Many parents turn to selective abortion because they may feel pressured by medical staff, friends, family, and a society which views limitation as degrading and inhumane. All the more reason, then, for Christians to rally to these parents during their difficult pregnancy, to buoy them up with lasting prayer, support, and assistance. More than that, the Gospel should permeate every aspect of a Christian’s life, whether he be a janitor, a doctor, or a politician. Christian doctors are obligated to practice medicine with right reason illumined by the Gospel.

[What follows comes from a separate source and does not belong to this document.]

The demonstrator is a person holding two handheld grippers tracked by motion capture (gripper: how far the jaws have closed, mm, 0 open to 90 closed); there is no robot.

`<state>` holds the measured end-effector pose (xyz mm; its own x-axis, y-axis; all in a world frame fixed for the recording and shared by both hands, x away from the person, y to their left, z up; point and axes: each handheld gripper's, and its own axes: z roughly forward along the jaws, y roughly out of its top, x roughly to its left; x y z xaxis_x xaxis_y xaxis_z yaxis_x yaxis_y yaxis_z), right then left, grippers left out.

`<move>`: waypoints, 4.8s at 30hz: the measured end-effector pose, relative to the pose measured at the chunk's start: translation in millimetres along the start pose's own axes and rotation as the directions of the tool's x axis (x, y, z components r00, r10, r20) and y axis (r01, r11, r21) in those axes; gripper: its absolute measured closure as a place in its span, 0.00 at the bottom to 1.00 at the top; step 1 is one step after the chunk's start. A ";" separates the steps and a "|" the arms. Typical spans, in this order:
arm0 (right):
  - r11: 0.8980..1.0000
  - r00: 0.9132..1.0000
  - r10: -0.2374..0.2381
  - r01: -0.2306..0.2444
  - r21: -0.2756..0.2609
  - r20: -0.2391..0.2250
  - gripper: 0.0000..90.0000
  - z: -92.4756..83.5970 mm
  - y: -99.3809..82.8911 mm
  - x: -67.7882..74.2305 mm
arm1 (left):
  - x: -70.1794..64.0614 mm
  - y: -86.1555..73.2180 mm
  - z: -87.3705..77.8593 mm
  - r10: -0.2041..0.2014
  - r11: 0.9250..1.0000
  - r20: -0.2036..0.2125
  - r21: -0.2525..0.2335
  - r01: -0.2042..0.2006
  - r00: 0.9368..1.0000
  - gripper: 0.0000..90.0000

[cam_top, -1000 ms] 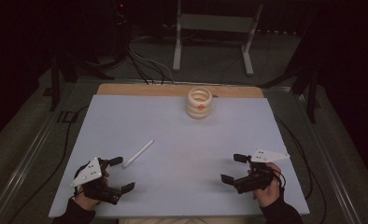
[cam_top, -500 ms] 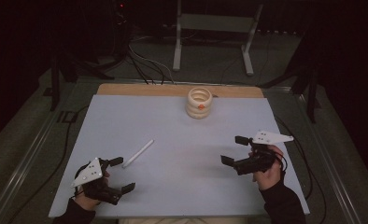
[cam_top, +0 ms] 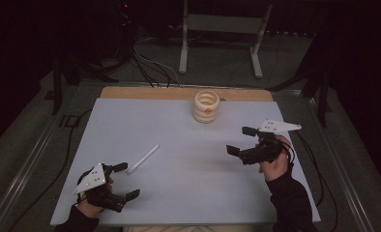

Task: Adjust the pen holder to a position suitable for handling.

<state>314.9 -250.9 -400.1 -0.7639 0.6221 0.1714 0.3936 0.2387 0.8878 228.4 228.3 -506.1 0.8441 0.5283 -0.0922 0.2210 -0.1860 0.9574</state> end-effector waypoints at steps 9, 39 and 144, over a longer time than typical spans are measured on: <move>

A life of virtue requires us to respect every life from conception to natural death, regardless of that person’s ability to communicate, to be productive in society, or that person’s physical limitations. A Christian has a higher motive than this. Our Lord once said, “Whatever you did for one of these least brothers of mine, you did for me” (Mt. 25:40). Who is the least among us if not a voiceless suffering child in the womb?

Rev. Bro. Thomas Petri, O.P., is a candidate for the S.T.D. in moral theology at the Catholic University of America. This article made available courtesy of the Catholic Exchange web site.

NOTES:

[1] Congregation for the Doctrine of the Faith, “Instruction on Respect for Human Life” (Donum Vitae), I, 2.

[2] See Caroline Mansfield, et al., “Termination rates after prenatal diagnosis of Down syndrome, spina bifida, anencephaly, and Turner and Klinefelter syndromes: a systematic literature review,” Prenatal Diagnosis 19 (1999): 808-812.

[3] Pope John Paul II, Evangelium Vitae, no. 63.